TASK DETAILS: Give the count of lines below that include the word "frame", and say nothing else.

Collected data entries
* * * * * * *

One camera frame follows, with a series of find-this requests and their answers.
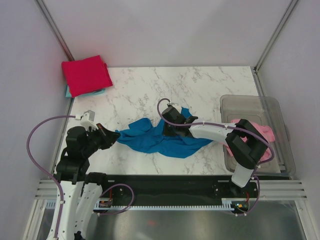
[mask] gray wall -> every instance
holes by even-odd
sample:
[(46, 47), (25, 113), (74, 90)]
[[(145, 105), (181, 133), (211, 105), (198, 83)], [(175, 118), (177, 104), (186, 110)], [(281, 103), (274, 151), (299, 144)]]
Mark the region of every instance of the gray wall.
[[(39, 179), (26, 151), (31, 129), (67, 109), (66, 58), (33, 0), (0, 1), (0, 239), (21, 239)], [(31, 151), (50, 166), (62, 122), (41, 127)]]
[(320, 223), (320, 1), (301, 0), (260, 69), (267, 95), (281, 106), (296, 176)]
[(290, 0), (44, 0), (75, 59), (254, 66)]

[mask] plastic bin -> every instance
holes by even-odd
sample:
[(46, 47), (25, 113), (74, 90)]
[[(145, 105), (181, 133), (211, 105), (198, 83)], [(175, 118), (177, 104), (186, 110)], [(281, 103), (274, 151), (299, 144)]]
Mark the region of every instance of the plastic bin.
[[(296, 166), (292, 155), (286, 127), (282, 117), (280, 105), (273, 97), (223, 95), (220, 98), (222, 123), (230, 123), (233, 119), (247, 119), (259, 125), (270, 126), (275, 136), (271, 146), (275, 151), (272, 161), (261, 164), (257, 173), (271, 176), (292, 176)], [(236, 160), (223, 147), (224, 162), (230, 172), (236, 168)]]

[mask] marble tabletop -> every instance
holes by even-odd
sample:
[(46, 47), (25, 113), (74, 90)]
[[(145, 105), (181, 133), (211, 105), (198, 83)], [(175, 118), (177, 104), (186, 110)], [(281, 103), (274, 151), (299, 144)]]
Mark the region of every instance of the marble tabletop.
[[(189, 108), (204, 120), (221, 122), (220, 97), (226, 94), (257, 96), (249, 66), (227, 67), (124, 67), (109, 68), (114, 86), (95, 96), (76, 97), (71, 115), (95, 112), (95, 123), (105, 128), (124, 130), (128, 124), (147, 117), (158, 124), (157, 103), (169, 98)], [(70, 119), (66, 129), (79, 126)], [(61, 149), (66, 147), (63, 141)], [(228, 175), (223, 147), (210, 143), (187, 158), (142, 153), (115, 143), (99, 150), (90, 159), (89, 172), (127, 175)]]

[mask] folded red towel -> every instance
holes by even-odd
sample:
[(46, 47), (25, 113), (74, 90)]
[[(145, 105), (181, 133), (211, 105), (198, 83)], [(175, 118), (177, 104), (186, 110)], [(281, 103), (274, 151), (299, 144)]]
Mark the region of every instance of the folded red towel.
[(113, 85), (107, 64), (99, 55), (78, 61), (63, 61), (61, 65), (73, 98)]

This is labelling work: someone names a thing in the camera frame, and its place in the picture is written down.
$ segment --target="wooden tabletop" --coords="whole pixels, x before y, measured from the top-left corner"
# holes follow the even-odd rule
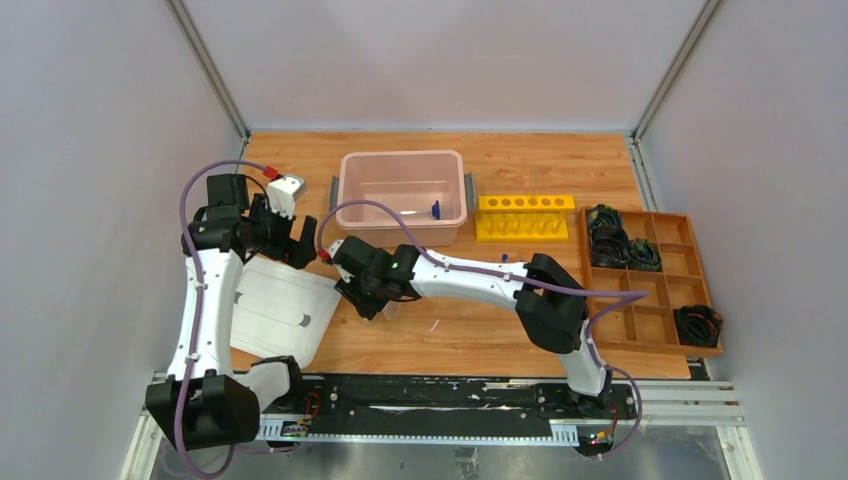
[[[306,180],[308,190],[298,201],[299,216],[319,220],[328,210],[328,192],[341,159],[350,152],[389,150],[456,150],[465,171],[474,174],[479,195],[571,194],[579,206],[607,203],[641,209],[624,139],[600,134],[482,134],[482,133],[279,133],[251,136],[246,159],[293,173]],[[569,232],[576,238],[574,216]],[[293,236],[300,233],[297,222]],[[344,238],[331,221],[325,244]],[[439,247],[454,257],[498,262],[529,260],[534,252],[554,257],[580,279],[576,240],[558,243],[476,243],[474,220],[460,228],[456,242]],[[332,267],[313,262],[307,271],[338,278]],[[642,378],[689,378],[683,357],[652,353],[602,351],[604,359]],[[256,357],[233,349],[233,366],[247,369]],[[344,299],[310,372],[396,373],[430,375],[487,375],[547,377],[564,375],[553,354],[527,339],[514,312],[480,303],[425,298],[404,304],[393,321],[380,318],[364,325]]]

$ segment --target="yellow test tube rack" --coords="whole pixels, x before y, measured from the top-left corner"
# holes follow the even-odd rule
[[[481,195],[477,205],[478,242],[568,240],[571,195]]]

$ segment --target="metal floor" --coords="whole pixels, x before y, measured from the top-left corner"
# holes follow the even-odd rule
[[[629,426],[621,426],[619,439]],[[215,452],[198,452],[208,462]],[[162,463],[172,470],[168,473]],[[207,466],[214,470],[220,460]],[[176,452],[162,447],[151,480],[186,478]],[[304,445],[288,454],[236,454],[224,479],[507,480],[586,479],[730,480],[712,427],[649,427],[625,450],[601,463],[571,448],[385,444]]]

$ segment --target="bin handle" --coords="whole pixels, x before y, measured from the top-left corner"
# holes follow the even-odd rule
[[[330,180],[330,198],[327,203],[330,205],[327,208],[327,211],[336,208],[336,205],[339,203],[339,177],[333,175],[333,179]]]
[[[468,212],[473,212],[477,209],[477,188],[474,186],[474,174],[465,174],[465,206]]]

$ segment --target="wooden organizer tray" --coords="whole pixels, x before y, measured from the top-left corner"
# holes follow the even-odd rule
[[[692,224],[686,215],[619,210],[627,236],[646,238],[662,258],[660,272],[600,268],[592,266],[589,227],[580,209],[577,225],[580,236],[580,264],[587,290],[646,290],[648,296],[630,306],[607,313],[592,332],[600,348],[667,353],[687,357],[714,357],[723,349],[681,345],[677,338],[673,310],[695,303],[712,306],[695,244]],[[594,315],[614,299],[589,298]]]

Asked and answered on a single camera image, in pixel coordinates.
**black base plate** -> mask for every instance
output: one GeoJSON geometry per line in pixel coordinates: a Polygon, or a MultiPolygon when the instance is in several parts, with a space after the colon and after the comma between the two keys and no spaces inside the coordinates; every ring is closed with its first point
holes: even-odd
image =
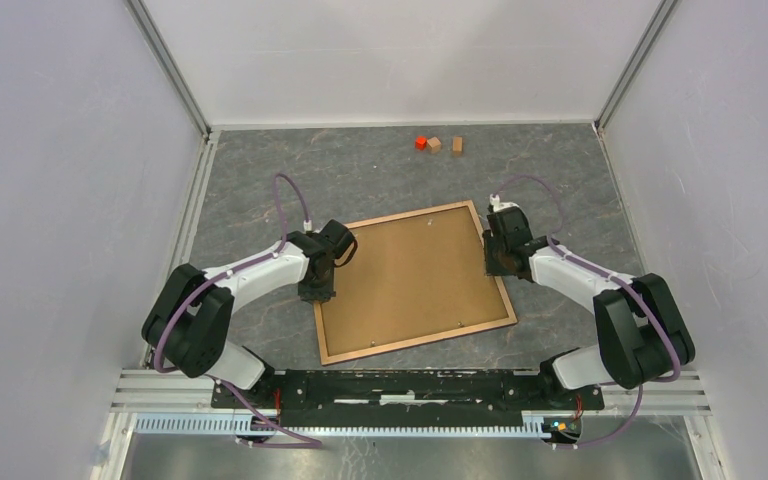
{"type": "MultiPolygon", "coordinates": [[[[585,410],[605,408],[598,387],[545,398],[535,373],[515,370],[287,370],[259,386],[272,392],[251,398],[259,408],[275,408],[280,391],[287,427],[521,426],[523,410],[572,411],[577,395],[585,410]],[[388,402],[388,395],[409,394],[445,403],[388,402]],[[354,403],[335,403],[347,400],[354,403]]],[[[245,408],[224,387],[214,391],[211,406],[245,408]]]]}

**cork board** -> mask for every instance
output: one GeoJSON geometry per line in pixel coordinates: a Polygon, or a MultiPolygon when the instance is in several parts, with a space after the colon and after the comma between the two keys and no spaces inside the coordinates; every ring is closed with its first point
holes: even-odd
{"type": "Polygon", "coordinates": [[[472,201],[347,225],[351,263],[337,296],[314,304],[323,365],[516,323],[500,278],[484,273],[472,201]]]}

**brown board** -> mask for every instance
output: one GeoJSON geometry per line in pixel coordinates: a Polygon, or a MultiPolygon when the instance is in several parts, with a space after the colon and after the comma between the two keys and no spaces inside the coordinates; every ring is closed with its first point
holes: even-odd
{"type": "Polygon", "coordinates": [[[336,270],[337,296],[314,304],[323,365],[516,323],[502,280],[484,273],[472,201],[347,226],[357,253],[336,270]]]}

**gray marbled surface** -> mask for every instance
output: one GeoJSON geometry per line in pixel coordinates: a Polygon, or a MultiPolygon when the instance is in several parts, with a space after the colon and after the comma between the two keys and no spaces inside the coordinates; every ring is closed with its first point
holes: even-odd
{"type": "MultiPolygon", "coordinates": [[[[191,263],[218,266],[267,248],[279,236],[271,176],[282,171],[304,192],[316,225],[343,223],[487,197],[517,173],[542,176],[561,192],[568,224],[558,239],[611,269],[641,273],[608,165],[589,125],[475,125],[222,132],[198,224],[191,263]],[[443,151],[418,152],[418,135],[438,136],[443,151]],[[450,155],[454,135],[464,155],[450,155]]],[[[282,186],[290,228],[301,209],[282,186]]],[[[557,223],[542,188],[524,181],[503,200],[517,202],[535,234],[557,223]]],[[[536,367],[541,360],[595,343],[592,316],[560,294],[505,279],[519,323],[331,368],[536,367]]],[[[313,307],[284,287],[238,312],[229,339],[276,368],[320,368],[313,307]]]]}

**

* * * * * * *

SOLUTION: 2